This is a guest post by Mark L. Levinson. If you are interested in guest posting at The Israel Situation, please take a look at our guest posting guidelines. This is the final part in a series of posts about the Arial Conference, focusing on Israel, legal issues, and the media.
Public Conclusion and Private Extension
Closing the public part of the conference, Professor Sion noted that the cup could be seen as half full or half empty. Many Israelis complain that there are no embassies in Jerusalem any more; no country in the world recognizes Jerusalem as Israel’s capital under international law. But there was a time when foreign diplomats wouldn’t even meet with Israeli officials in Jerusalem. If he wanted to confer with the leader of another country, the prime minister of Israel had to pretend to be on vacation in Tiberias or somewhere.
International law itself is not what matters primarily depend on. They depend on what the people accomplish.
Scheduled for the evening, but by invitation only, was a talk with Minister of Foreign Affairs Avigdor Lieberman, Minister of Information and Diaspora Yuli Edelstein, and Knesset Member Shaul Mofaz. I found no news coverage of Edelstein or Mofaz, but Walla News mentioned Lieberman’s remarks.
According to Walla News, Lieberman reassured the audience regarding the building freeze on the West Bank. On the one hand, in practice there had been no construction for a year and a half anyway. On the other hand, having played the freeze card, the government could subsequently return to building uninhibitedly when the freeze ran out. There would be no further gestures or concessions to the Palestinian Authority, though Israel was always willing to negotiate without preconditions. Abu Mazen, the President of the Palestinian Authority, should bear in mind that he and his fellow moderates would not survive without Israel’s help.
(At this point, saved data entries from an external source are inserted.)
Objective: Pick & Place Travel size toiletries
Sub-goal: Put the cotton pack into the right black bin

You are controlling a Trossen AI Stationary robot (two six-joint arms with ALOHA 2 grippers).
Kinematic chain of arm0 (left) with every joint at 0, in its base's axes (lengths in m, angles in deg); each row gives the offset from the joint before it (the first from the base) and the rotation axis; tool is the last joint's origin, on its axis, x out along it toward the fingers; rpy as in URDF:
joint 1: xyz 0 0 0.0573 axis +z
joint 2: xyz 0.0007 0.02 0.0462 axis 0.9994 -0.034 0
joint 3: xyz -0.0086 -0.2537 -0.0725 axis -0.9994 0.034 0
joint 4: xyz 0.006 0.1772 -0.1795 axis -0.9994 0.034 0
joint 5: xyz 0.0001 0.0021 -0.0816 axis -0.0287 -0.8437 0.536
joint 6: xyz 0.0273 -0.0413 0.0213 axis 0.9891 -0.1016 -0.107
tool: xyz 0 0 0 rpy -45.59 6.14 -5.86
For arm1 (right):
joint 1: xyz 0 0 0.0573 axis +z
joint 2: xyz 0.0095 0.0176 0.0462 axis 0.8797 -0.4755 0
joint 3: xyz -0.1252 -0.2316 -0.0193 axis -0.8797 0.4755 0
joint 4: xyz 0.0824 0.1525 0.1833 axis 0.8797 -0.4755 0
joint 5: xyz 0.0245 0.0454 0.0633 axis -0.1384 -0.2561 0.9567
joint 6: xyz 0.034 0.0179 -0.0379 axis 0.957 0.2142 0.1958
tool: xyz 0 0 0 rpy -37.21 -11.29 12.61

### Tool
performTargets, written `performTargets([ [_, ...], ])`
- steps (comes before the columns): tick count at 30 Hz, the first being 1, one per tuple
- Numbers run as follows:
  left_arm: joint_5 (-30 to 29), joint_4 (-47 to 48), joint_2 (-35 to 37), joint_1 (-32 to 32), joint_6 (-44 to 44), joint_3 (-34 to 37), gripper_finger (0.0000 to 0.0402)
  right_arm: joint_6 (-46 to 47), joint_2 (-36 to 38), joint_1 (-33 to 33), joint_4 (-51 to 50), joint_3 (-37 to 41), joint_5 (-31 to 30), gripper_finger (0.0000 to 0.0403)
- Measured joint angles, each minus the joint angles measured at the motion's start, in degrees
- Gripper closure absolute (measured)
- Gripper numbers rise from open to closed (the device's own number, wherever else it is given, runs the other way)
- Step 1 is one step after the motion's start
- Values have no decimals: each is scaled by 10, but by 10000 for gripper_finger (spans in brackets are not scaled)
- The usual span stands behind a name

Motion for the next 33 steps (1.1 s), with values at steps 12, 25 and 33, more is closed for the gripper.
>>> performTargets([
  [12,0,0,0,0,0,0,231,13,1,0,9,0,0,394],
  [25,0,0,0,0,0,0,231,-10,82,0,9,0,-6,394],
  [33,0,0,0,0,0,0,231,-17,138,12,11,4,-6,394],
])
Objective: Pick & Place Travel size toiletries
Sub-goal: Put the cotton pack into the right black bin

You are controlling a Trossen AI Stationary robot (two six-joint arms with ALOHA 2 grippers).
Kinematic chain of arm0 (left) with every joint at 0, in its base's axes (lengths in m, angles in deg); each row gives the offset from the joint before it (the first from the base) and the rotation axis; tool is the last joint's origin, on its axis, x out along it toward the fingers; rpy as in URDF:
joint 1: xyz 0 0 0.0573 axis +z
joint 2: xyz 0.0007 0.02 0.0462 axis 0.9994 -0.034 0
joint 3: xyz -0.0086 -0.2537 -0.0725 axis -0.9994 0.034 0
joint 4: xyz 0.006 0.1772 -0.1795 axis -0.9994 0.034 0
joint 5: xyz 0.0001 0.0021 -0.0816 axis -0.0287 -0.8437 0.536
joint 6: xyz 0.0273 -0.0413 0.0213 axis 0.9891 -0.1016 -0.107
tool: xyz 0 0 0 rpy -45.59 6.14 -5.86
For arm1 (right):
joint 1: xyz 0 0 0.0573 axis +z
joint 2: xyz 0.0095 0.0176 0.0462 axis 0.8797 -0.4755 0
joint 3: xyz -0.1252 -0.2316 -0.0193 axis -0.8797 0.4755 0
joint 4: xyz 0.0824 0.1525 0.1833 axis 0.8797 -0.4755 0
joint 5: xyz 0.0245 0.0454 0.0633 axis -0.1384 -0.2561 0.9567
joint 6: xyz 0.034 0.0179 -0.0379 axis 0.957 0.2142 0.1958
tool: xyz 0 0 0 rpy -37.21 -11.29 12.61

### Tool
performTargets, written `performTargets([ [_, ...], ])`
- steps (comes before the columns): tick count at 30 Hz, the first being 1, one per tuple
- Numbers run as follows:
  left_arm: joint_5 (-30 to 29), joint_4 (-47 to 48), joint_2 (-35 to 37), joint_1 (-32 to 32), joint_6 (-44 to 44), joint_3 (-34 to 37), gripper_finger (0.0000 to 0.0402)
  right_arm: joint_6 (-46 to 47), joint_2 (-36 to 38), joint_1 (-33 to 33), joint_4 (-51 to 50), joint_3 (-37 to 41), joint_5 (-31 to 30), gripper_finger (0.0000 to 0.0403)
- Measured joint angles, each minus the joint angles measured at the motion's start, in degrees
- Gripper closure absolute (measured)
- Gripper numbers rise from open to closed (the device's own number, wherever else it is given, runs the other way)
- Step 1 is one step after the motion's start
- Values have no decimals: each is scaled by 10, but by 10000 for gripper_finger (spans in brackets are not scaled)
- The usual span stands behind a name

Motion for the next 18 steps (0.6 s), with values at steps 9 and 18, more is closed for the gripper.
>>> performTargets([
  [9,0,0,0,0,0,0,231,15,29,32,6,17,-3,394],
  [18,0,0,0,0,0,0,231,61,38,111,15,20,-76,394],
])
Not everyone considers the Israel/Palestinian conflict to be the world’s central conflict, and it isn’t. Israel’s job is not to increase the fuss over the Palestinians but to help it fade away so that the world can concentrate on the more serious development — the appearance, for the first time since World War II of major irrational forces on the international scene. Not everyone wants to admit what’s before their eyes but it looks like the 1930s, said Lieberman.